Carnet de route
Novembre en Haut Aragon
Le 25/11/2022 par BENOS Jacques
Dès le tunnel de Bielsa franchi, le changement est radical. Les couleurs sont plus vives, l’eau plus turquoise et l’air plus doux. Ces vastes sierras encore peu connues recèlent de véritables trésors. Des paysages étonnants, entre profonds canyons et montagnes lumineuses, cachent de charmants ermitages, témoins de la reconquête et datant pour la plupart du XIème siècle.
Notre première journée nous fait découvrir les ermitages de Tella, lieu magique et paradis des Saints et des Sorcières. Au départ du village aux toits surmontés de cheminées « espantabrujas » (anti-sorcières), le sentier relie trois ermitages posés dans un cadre magnifique. Au loin, nous reconnaissons le Casque et la Tour du Marboré, tandis que la Punta de Las Olas nous cache le Mont Perdu. Nous prenons ensuite le chemin de Revilla, où se cache l’ermitage rupestre de San Lorenzo. Le mirador de Angones, haut perché au-dessus de la rivière Yaga, est un spectaculaire belvédère sur la profonde et sauvage gorge d’Escuain, dominée par le somptueux Castillo Mayor.
A Morillo de Tou, il y en a pour tous les goûts, hôtel, bungalows, maisons, camping, ... Nous sommes hébergés dans la Casa Cavero, deux appartements pour les 9 personnes, dans ce village magnifiquement restauré situé à 4 km de Ainsa. Nous sommes à deux pas de la Pena Montanesa, montagne sacrée de l’antique royaume de Sobrarbe, que nous attaquons depuis le monastère San Victorian. Nous quittons bientôt le sentier s’élevant dans la garrigue pour accéder à la « faja del Toro », vire aérienne et parfois vertigineuse qui s’élève en diagonale en pleine falaise. Les points de vue sont somptueux et le pied doit rester sûr malgré la largeur de la vire. Ce tracé improbable nous amène sur le plateau sommital, après avoir escaladé la pente rocheuse du Canal Mayor. Nous retrouvons la voie normale ainsi qu’une harde d’une vingtaine d’isards, broutant tranquillement, alors que nous-mêmes pique-niquons dans ce cadre somptueux. Après 1400 m de dénivelé, nous atteignons le sommet. La vue panoramique est extraordinaire malgré quelques légers bancs de brume. La descente par la voie normale va nous réserver de très beaux tableaux dans une lumière jaune orangée de fin d’après-midi de novembre.

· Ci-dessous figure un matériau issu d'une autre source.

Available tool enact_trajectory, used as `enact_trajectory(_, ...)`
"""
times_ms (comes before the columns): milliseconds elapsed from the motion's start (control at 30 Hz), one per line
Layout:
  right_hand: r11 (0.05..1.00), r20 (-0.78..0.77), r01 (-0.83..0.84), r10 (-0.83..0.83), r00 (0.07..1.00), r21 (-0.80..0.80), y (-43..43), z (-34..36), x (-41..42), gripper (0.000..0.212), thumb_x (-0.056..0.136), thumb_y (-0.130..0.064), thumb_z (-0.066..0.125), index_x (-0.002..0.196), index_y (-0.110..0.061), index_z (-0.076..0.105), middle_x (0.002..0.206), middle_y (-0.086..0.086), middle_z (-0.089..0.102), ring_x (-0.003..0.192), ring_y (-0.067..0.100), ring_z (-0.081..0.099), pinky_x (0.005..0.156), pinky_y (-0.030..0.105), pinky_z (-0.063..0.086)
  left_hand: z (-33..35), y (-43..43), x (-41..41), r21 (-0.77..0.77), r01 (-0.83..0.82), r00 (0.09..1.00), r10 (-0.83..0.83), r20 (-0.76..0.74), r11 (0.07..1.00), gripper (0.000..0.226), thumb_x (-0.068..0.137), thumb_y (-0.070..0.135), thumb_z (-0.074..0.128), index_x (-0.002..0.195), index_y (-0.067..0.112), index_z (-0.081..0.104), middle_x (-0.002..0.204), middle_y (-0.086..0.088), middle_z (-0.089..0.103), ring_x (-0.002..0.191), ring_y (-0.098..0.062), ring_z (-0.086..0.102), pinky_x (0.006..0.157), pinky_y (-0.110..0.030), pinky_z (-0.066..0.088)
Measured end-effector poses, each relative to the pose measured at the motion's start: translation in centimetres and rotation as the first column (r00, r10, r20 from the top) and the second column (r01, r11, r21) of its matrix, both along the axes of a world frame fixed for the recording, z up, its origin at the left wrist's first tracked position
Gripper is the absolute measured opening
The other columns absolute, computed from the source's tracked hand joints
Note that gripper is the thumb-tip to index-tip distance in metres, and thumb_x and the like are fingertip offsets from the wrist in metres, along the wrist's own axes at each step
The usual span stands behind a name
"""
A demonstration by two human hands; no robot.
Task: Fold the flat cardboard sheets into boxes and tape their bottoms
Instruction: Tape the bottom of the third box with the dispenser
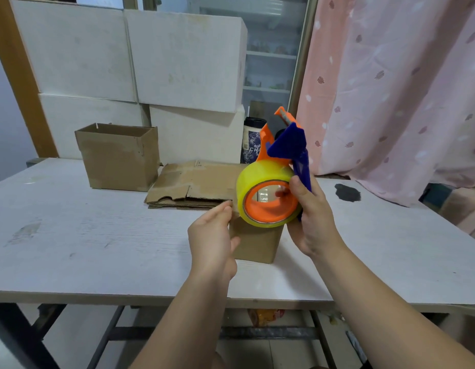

Au troisième jour, c’est le canyon d’Anisclo qui est au programme. Nous profitons des belles couleurs d’automne autour de l’ermitage troglodyte de San Urbez et du vertigineux pont jeté en travers de la gorge du rio Bellos. L’énorme entaille d’Anisclo est surmontée côté Est par les Sestrales et côté Ouest par le Mondoto. Depuis Nerin, un bon sentier nous amène au sommet du Mondoto, certainement un des plus beaux belvédères qui soit. Nous reconnaissons un à un tous les sommets. De gauche à droite se découvrent le Taillon, le Casque, la Tour, le Marboré, las Tres Sorores (le Cylindre, le Mont Perdu, le Soum de Ramon), et las Tres Marias pour terminer, avant que le regard ne plonge mille mètres plus bas dans le vide vertigineux du canyon. Plusieurs vautours fauves planant sans effort apparent complètent le tableau.
Nous ne pouvions terminer ce splendide séjour sans découvrir le nid d’aigle de Samitier, dominant le spectaculaire défilé d’Entremon et le lac de Mediano dont le niveau des eaux est au plus bas. Ainsi, l’église de l’ancien village englouti émerge entièrement. Au sommet un magnifique ensemble religieux et militaire défend les lieux depuis l’an 1050. Le château est bien ruiné mais l’église constituée d’une triple nef avec absides semi-circulaires est une merveille d’art roman dépouillé. Dans ce ciel aujourd’hui dépourvu de nuages, le point du vue sur le lac, la Pena Montanesa et les sommets pyrénéens mérite bien cinq étoiles. L’heure du retour est arrivée, mais nous ne résistons pas à visiter la vieille ville de Ainsa, sa place entourée de superbes demeures médiévales à arcades et ses belles ruelles moyenâgeuses. Ce long week-end magique se termine ici, autour d’un verre réunissant Béatrice, Marie-Jo, Marie-Pierre, Martine, Monique, Jean, Jean-Michel, Jacques et Guy, tous d’accord pour retourner encore et encore dans ce merveilleux Aragon plein de surprises.